À primeira vista, a impressão era estar diante de um homem excêntrico - além de cultivar uma farta barba crespa, que parecia a continuação de sua vasta cabeleira, ele era fascinado por catalogações, palavras cruzadas e ainda fumava segurando o cigarro com os últimos dedos da mão. Mas Georges Perec era um escritor de múltiplas ambições.

O Estado de S.Paulo

05 de setembro de 2012 | 03h10

Entre os manuscritos encontrados depois de sua morte precoce, aos 46 anos, em 1982, figurava um texto em que ele revelava seu plano de vida literária: escrever tudo que é possível para um homem, livros grandes e pequenos, romances e poemas, peças de teatro e aventuras policiais, ficção científica e histórias infantis.

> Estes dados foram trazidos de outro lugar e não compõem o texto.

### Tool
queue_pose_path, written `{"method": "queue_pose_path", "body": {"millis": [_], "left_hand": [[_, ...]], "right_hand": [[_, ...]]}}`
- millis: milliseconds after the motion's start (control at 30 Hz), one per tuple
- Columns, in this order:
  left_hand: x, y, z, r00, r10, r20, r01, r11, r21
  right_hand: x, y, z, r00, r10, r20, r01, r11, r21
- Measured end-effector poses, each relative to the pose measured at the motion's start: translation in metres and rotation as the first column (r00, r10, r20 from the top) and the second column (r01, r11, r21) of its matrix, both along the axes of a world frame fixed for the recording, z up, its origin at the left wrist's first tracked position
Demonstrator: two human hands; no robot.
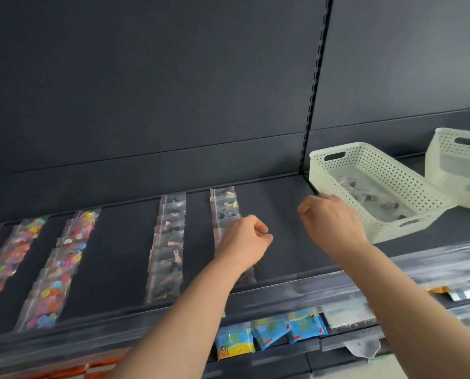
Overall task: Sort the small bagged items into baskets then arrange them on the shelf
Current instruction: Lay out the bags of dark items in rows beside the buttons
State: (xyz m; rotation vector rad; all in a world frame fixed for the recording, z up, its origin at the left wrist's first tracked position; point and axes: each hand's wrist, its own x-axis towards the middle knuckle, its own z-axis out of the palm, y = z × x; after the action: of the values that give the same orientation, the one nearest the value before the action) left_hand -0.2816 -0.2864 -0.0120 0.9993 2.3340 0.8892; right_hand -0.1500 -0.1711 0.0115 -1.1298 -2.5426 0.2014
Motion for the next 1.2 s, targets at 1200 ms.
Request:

Mas, se tivesse escrito apenas A Vida Modo de Usar (1978), livro aclamado como uma espécie de continuação de Bouvard e Pécuchet, de Flaubert, Perec já ocuparia um lugar de honra ao lado de nomes como James Joyce e Jorge Luis Borges.

Perec era um escritor para quem o controle formal era uma necessidade - na verdade, uma exigência. Assim, tornou-se membro natural do Oulipo (Ouvroir de Littérature Potentielle, laboratório de literatura potencial), grupo formado em 1960 pelo escritor e matemático Raymond Queneau e o autor Italo Calvino, e cujo principal interesse era a aplicação de qualquer tipo de restrição à literatura. / U.B.